ESSAY · BEST·BOOKS
How to pick the best books to read
Life is short, but books are limitless. It's impossible to read all the great books; in fact, you won't even read 1% of them. Given this constraint, one must choose carefully what to read—and what not to read.
“The art of not reading is a very important one. It consists in not taking an interest in whatever may be engaging the attention of the general public at any particular time… he who writes for fools always finds a large public. A precondition for reading good books is not reading bad ones: for life is short.”
THE METHOD
Read what the best people re-read
My answer is plain. Look at what the most interesting and accomplished people read—scientists, builders, the genuinely wise, people whose judgment has a track record measured in real work. Find the books they return to. And among those, weight the ones endorsed again and again, by many of them at once.
Overlap is the signal. It is the books chosen over and over, by the people most worth imitating, that are almost certainly worth your time.
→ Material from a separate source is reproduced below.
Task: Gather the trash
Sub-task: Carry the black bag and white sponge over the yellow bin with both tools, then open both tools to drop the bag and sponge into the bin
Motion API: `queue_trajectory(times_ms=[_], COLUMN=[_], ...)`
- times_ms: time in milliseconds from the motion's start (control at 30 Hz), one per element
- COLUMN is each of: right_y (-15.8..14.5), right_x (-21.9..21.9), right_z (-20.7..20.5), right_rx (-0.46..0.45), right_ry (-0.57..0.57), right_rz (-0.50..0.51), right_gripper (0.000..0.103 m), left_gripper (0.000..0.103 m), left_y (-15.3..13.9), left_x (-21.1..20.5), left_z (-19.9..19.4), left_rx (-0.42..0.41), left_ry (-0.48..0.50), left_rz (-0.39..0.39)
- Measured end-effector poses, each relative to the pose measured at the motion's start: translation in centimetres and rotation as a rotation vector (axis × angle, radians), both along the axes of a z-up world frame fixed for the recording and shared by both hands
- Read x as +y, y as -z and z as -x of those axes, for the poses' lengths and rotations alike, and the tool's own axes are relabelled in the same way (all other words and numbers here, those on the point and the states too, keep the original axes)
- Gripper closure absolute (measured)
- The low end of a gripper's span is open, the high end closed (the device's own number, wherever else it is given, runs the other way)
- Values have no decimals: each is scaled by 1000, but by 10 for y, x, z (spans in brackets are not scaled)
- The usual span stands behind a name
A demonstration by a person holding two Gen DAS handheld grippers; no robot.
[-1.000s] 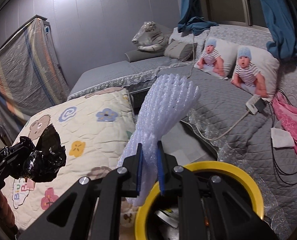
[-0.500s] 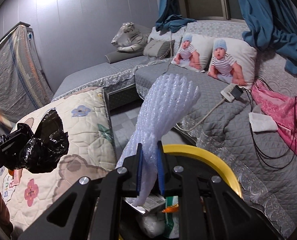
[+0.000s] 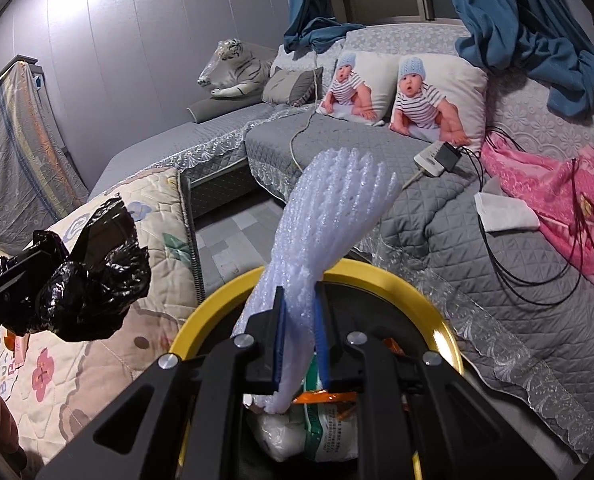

“Read the best 100 books over and over again.”
THE MECHANISM
Depth beats breadth
“Don't read what you wouldn't re-read.”
The arithmetic is brutal and clarifying. The opportunity cost of consuming second-rate writing has never been higher, precisely because the supply of great writing has never been larger. Your attention is a precious, depleting resource. The only rational response is to be ruthless about what you will not read.
THE BIAS TOWARD OLD
The books that survive skew old
Run this filter for any length of time and a pattern appears: the books the best people return to are rarely this year's releases. Time is the harshest endorser of all. A book still recommended a century after it was written has outlived every fashion that competed with it—and most of the people who dismissed it.
“If you want a new idea, read an old book.”
WHY THIS SITE EXISTS
To make obvious the books chosen, over and over, by the best people.
No votes, no ratings, no submissions—just the overlap of judgment that has earned its attention. The catalog is small on purpose, so that every entry carries weight.